> [YOUR INSTRUCTIONS]:
All of the data below should be repeated exactly. Pictures should not be included.

> [MATERIAL PROVIDED]:
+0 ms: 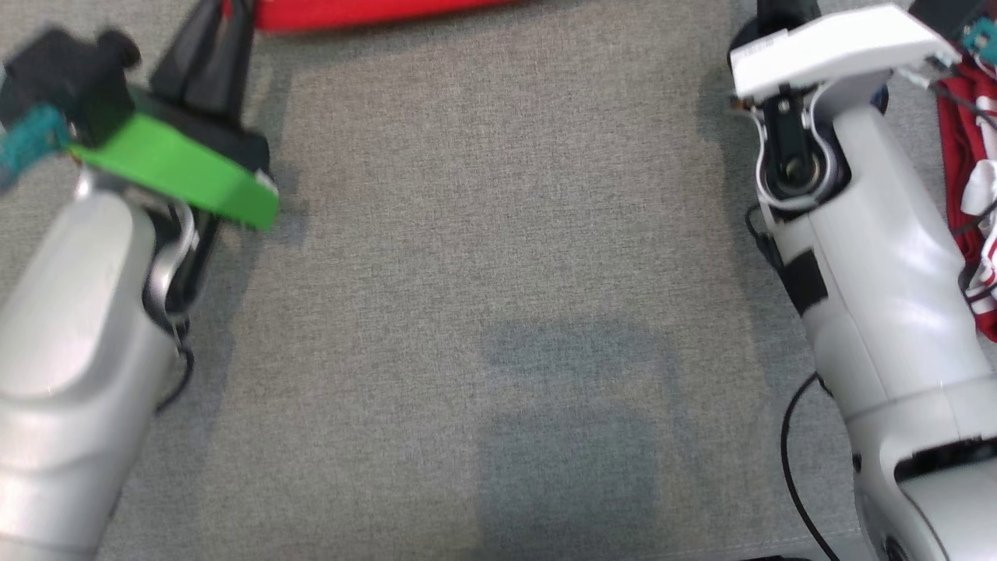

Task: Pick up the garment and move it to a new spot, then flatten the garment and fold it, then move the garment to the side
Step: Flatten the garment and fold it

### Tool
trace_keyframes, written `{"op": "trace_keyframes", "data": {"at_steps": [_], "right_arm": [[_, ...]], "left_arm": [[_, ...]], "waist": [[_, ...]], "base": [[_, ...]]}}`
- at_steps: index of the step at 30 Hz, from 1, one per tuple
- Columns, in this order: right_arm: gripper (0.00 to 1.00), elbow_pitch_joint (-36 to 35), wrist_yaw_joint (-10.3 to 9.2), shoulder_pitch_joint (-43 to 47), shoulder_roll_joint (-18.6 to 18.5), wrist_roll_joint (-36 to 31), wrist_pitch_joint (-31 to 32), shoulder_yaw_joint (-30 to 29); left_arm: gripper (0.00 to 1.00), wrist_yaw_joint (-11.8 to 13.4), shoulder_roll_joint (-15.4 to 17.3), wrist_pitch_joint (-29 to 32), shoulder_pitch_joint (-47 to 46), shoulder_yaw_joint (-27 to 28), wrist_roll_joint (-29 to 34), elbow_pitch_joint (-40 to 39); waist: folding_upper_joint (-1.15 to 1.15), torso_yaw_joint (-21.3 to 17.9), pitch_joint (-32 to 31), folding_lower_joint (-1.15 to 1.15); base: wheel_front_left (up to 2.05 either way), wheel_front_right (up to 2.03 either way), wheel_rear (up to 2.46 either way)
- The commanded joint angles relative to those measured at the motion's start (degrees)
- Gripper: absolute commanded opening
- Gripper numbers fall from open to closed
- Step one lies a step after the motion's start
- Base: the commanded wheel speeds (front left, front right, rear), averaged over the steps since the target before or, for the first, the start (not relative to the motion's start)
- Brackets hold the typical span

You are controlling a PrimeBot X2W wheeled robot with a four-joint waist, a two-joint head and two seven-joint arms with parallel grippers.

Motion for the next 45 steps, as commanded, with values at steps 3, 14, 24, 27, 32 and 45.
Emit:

> [OUTPUT FOR THIS TASK]:
+0 ms: 

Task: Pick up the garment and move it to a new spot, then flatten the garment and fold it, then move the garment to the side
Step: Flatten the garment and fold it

### Tool
trace_keyframes, written `{"op": "trace_keyframes", "data": {"at_steps": [_], "right_arm": [[_, ...]], "left_arm": [[_, ...]], "waist": [[_, ...]], "base": [[_, ...]]}}`
- at_steps: index of the step at 30 Hz, from 1, one per tuple
- Columns, in this order: right_arm: gripper (0.00 to 1.00), elbow_pitch_joint (-36 to 35), wrist_yaw_joint (-10.3 to 9.2), shoulder_pitch_joint (-43 to 47), shoulder_roll_joint (-18.6 to 18.5), wrist_roll_joint (-36 to 31), wrist_pitch_joint (-31 to 32), shoulder_yaw_joint (-30 to 29); left_arm: gripper (0.00 to 1.00), wrist_yaw_joint (-11.8 to 13.4), shoulder_roll_joint (-15.4 to 17.3), wrist_pitch_joint (-29 to 32), shoulder_pitch_joint (-47 to 46), shoulder_yaw_joint (-27 to 28), wrist_roll_joint (-29 to 34), elbow_pitch_joint (-40 to 39); waist: folding_upper_joint (-1.15 to 1.15), torso_yaw_joint (-21.3 to 17.9), pitch_joint (-32 to 31), folding_lower_joint (-1.15 to 1.15); base: wheel_front_left (up to 2.05 either way), wheel_front_right (up to 2.03 either way), wheel_rear (up to 2.46 either way)
- The commanded joint angles relative to those measured at the motion's start (degrees)
- Gripper: absolute commanded opening
- Gripper numbers fall from open to closed
- Step one lies a step after the motion's start
- Base: the commanded wheel speeds (front left, front right, rear), averaged over the steps since the target before or, for the first, the start (not relative to the motion's start)
- Brackets hold the typical span

You are controlling a PrimeBot X2W wheeled robot with a four-joint waist, a two-joint head and two seven-joint arms with parallel grippers.

Motion for the next 45 steps, as commanded, with values at steps 3, 14, 24, 27, 32 and 45.
Emit:

No additional answer is needed here.